E così, in barba ai tanto declamati rispetto dei diritti umani e democrazia, l’Occidente ha scelto di girare le spalle alle proteste dell’opposizione bahrenita. In particolare a quelle del principale partito, al-Wefaaq. “Il movimento – si legge su un comunicato apparso ieri sull’accout Twitter del gruppo – ha raggiunto il suo quarto anno, ma la situazione peggiora sempre di più con cittadini minacciati di perdere la nazionalità in qualsiasi momento”. E già perché in questi anni, ai manganelli, proiettili (di gomma e non), agli arresti di massa, re Hamad ha pensato bene di fare ampio ricorso alla revoca della cittadinanza per coloro che “minacciano la stabilità del regno o diffamano la figura del re” (che in pratica, per la gestione personalistica del potere, sono qui la stessa cosa).
Ma all’aggressione del cittadino attivista, vi sono poi gli attacchi ai partiti politici sgraditi al monarca. Ad ottobre una corte ha bandito per tre mesi il principale partito di opposizione al-Wefaaq “per aver violato la legge sulle associazioni”. “C’è poca speranza di vedere progressi in Bahrein” – ha dichiarato Neil Partrick, analista presso la Royal United Services Institute for Defence and Security Studies – l’opposizione è a stento legale”.
I tentativi di dialogo e di riavvicinamento tra casa reale e parte dell’opposizione sono sempre falliti. Al-Wefaaq si è rifiutata a settembre di riprendere i negoziati con le autorità nonostante il “nuovo processo di dialogo nazionale” promosso dal Principe ereditario Salman bin Hamad al-Khalifa. In un clima fattosi sempre più teso e di scontro, a novembre l’opposizione ha boicottato le elezioni parlamentari (il cui esito favorevole per il sovrano Hamad era scontato)
Al-Wefaaq ha descritto il 14 febbraio del 2011 come l’inizio di “un movimento pacifico che vuole una nazione democratica basata sull’uguaglianza e sulla collaborazione in cui le persone sono la fonte del potere”. Le proteste dovranno “continuare a essere pacifiche finché non sarà raggiunta una soluzione politica”. Una soluzione che, al momento, appare difficile a concretizzarsi anche a causa del vicino saudita. “Nonostante sia interessata all’avvio in Bahrein di un dialogo interno – sottolinea Partrick – la leadership di Riyad fa sì che siano gli elementi più intransigenti della famiglia reale bahrenita a dettare l’agenda politica del Paese”

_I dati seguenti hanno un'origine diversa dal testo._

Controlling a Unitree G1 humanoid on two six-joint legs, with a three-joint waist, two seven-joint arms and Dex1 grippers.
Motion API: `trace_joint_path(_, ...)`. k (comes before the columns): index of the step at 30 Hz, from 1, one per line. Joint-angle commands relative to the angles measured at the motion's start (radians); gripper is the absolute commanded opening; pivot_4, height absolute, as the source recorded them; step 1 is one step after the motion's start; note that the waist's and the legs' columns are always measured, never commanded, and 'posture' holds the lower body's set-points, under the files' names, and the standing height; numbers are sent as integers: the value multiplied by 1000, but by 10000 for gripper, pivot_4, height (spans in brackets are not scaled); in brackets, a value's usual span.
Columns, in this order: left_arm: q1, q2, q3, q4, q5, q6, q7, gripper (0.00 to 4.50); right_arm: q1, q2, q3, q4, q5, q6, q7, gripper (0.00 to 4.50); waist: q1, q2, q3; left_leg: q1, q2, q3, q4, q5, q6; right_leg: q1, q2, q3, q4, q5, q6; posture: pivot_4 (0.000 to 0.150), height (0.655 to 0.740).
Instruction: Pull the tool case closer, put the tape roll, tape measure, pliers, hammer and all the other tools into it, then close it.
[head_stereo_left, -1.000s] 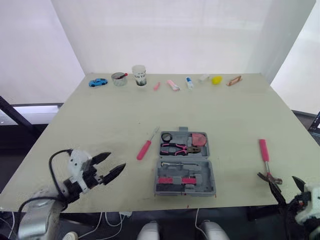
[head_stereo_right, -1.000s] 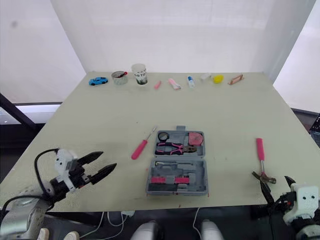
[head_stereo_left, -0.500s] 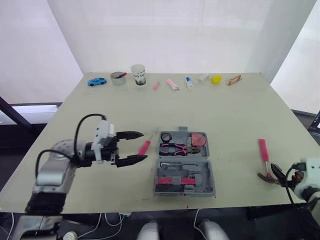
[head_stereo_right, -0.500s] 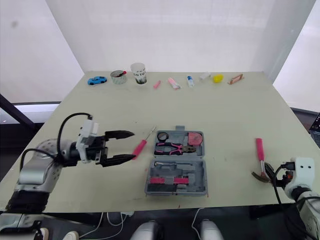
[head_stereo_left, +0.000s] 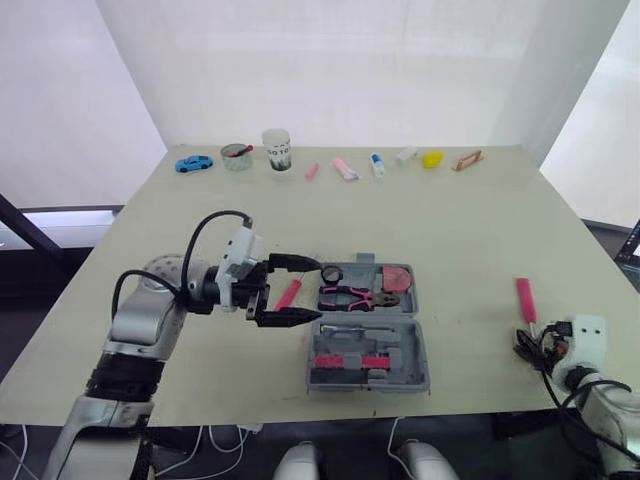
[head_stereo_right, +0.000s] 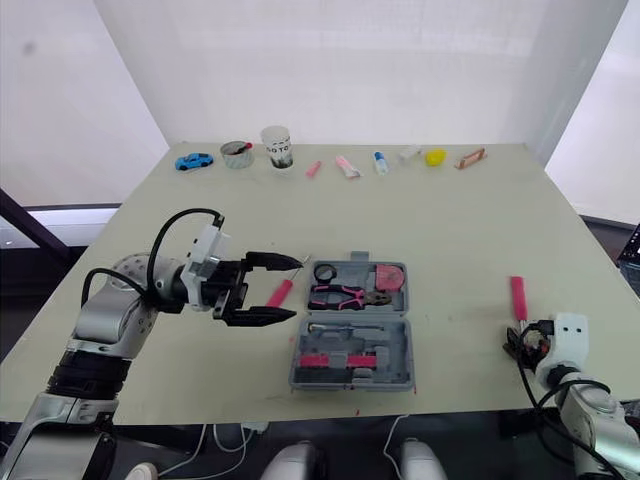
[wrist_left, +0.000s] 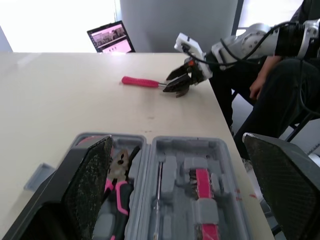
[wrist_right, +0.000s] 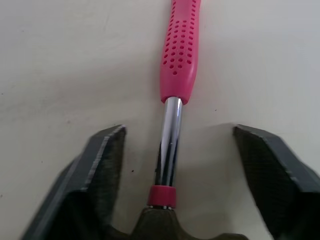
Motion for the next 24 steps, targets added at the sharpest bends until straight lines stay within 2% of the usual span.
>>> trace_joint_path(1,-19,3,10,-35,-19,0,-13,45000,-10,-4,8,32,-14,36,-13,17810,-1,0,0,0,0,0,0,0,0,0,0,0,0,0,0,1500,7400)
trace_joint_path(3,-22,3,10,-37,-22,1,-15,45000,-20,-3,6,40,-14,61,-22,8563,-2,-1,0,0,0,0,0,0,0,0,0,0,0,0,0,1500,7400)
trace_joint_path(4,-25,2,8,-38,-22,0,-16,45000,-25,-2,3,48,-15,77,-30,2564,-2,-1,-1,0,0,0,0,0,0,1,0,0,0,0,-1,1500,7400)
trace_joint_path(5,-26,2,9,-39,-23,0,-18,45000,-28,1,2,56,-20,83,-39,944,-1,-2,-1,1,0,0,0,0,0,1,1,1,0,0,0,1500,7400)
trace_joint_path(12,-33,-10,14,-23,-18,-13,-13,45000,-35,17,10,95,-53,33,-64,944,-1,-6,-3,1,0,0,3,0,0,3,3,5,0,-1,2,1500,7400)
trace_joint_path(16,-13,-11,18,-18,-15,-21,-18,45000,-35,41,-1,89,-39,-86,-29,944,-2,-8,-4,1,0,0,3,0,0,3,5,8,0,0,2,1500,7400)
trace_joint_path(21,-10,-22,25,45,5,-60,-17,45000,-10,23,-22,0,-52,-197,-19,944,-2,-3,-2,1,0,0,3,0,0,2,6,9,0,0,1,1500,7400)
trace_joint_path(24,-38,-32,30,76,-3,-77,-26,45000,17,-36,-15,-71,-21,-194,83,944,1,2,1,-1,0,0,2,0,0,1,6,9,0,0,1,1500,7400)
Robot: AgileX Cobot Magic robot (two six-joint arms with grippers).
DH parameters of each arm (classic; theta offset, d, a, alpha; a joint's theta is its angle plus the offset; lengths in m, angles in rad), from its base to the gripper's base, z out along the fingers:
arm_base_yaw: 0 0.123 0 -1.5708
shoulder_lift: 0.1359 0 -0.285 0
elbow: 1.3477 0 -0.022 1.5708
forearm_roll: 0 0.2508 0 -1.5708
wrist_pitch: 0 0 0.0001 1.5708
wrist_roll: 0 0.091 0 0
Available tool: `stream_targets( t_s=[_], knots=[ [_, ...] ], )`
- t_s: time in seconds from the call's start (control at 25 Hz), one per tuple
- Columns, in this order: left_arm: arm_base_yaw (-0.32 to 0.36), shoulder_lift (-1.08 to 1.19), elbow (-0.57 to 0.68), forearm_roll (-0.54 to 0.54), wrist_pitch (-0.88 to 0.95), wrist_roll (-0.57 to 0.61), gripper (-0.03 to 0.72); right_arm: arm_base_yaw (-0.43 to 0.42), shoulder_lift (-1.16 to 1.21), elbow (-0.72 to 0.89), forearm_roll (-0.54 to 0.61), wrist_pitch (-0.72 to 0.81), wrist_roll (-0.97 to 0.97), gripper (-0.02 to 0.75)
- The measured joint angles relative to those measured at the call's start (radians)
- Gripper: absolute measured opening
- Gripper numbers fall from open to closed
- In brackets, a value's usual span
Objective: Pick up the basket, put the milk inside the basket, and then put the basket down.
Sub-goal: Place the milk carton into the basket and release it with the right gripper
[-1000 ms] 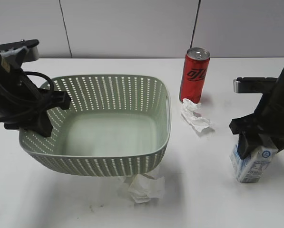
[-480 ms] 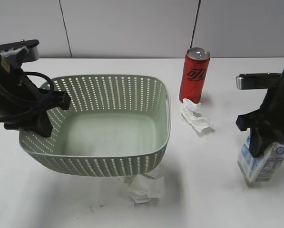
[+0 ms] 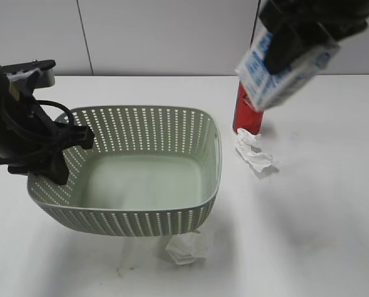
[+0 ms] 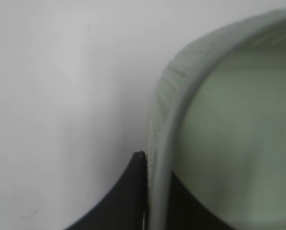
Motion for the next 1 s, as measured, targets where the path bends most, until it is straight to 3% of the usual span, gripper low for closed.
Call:
stream_targets(
  t_s=[0.16, 0.4, 0.68, 0.88, 1.0],
  knots=[
    [0.0, 0.002, 0.0, 0.0, -0.005, 0.0, 0.0, 0.138, 0.089, -0.142, -0.004, 0.006, 0.028, 0.301],
    [0.0, 0.002, 0.0, 0.01, -0.013, 0.0, 0.0, 0.242, 0.278, -0.195, -0.01, 0.01, 0.048, 0.301],
    [0.0, 0.003, 0.001, 0.023, -0.023, -0.001, 0.0, 0.255, 0.459, -0.195, -0.009, 0.011, 0.067, 0.301],
    [0.0, 0.005, 0.001, 0.035, -0.025, 0.0, 0.0, 0.255, 0.476, -0.195, 0.065, 0.01, 0.074, 0.302],
    [0.0, 0.006, 0.001, 0.035, -0.032, 0.0, 0.0, 0.256, 0.476, -0.2, 0.081, 0.01, 0.075, 0.417]
  ],
)
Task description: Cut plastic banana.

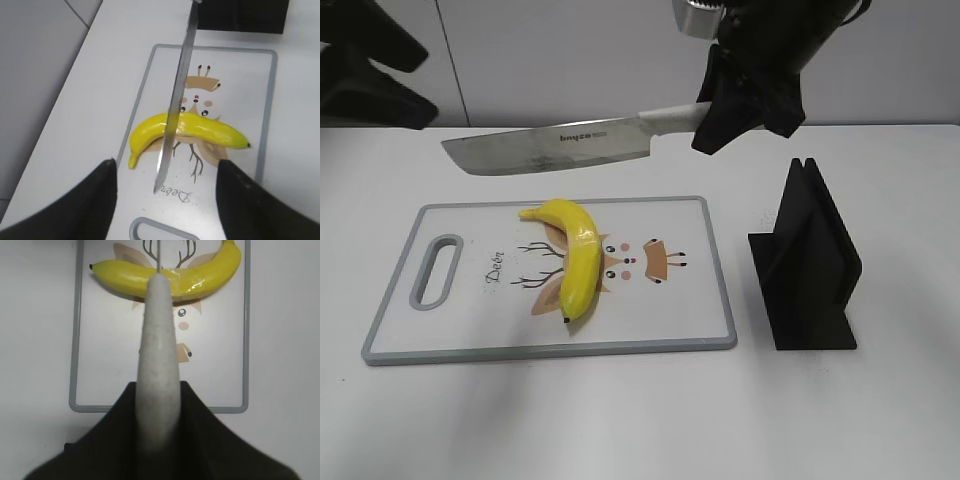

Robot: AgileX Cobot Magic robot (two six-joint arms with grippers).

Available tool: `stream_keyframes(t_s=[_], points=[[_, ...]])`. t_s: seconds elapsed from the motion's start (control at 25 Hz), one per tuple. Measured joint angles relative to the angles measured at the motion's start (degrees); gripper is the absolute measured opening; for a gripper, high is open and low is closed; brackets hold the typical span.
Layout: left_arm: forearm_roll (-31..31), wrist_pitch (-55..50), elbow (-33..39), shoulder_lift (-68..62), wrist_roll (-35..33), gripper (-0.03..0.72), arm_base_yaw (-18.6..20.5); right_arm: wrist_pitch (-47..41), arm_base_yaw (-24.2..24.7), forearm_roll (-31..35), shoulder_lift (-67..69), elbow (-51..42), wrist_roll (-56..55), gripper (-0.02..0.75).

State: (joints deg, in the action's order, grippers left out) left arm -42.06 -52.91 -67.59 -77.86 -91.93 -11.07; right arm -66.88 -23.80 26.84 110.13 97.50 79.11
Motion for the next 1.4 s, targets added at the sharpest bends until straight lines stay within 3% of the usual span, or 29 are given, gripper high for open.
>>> stream_keyframes(t_s=[0.2, 0.4, 0.52, 0.64, 0.8, 0.88, 1.4], points=[[0.9, 2.0, -2.8, -7.2, -0.1, 0.588, -3.8, -0.1, 0.0, 0.6, 0.0, 0.1, 1.7, 0.166], [2.8, 2.1, -4.9, -12.7, 0.1, 0.585, -4.6, 0.0, 0.0, 0.7, 0.0, 0.1, 1.8, 0.166], [4.6, 1.9, -5.0, -14.2, 0.9, 0.538, -4.6, 0.0, 0.0, 0.9, 0.3, 0.1, 1.8, 0.166], [5.4, 2.0, -5.0, -15.0, 1.8, 0.397, -4.6, -0.2, 0.0, 1.6, 1.6, 0.1, 1.9, 0.166], [5.7, 1.6, -5.0, -15.6, 3.6, 0.071, -4.6, 0.4, 0.0, 2.3, 3.0, 0.1, 1.9, 0.166], [5.7, 1.3, -5.0, -16.4, 3.9, 0.004, -4.6, 0.8, 0.0, 2.5, 3.0, 0.1, 1.9, 0.166], [7.1, 5.3, -5.0, -18.5, 3.8, -0.019, -5.1, 4.3, 0.0, 2.1, 3.2, 0.1, 1.5, 0.166]])
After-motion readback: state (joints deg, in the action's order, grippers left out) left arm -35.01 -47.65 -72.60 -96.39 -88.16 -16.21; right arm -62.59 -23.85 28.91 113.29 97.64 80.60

In un tweet apparso ieri sull’account di Sheikh Salman – il segretario generale di al-Wefaaq arrestato a fine dicembre dello scorso anno – il leader ha invitato i suoi sostenitori a non dimenticare le battaglie della rivoluzione: “quella di eleggere un governo in modo democratico, di votare per un parlamento che legiferi senza la tutela di un particolare Consiglio in elezioni periodiche basate sull’uguaglianza”.
Sono passati quattro anni e il sangue delle decine di vittime di Piazza della Perla chiede ancora giustizia.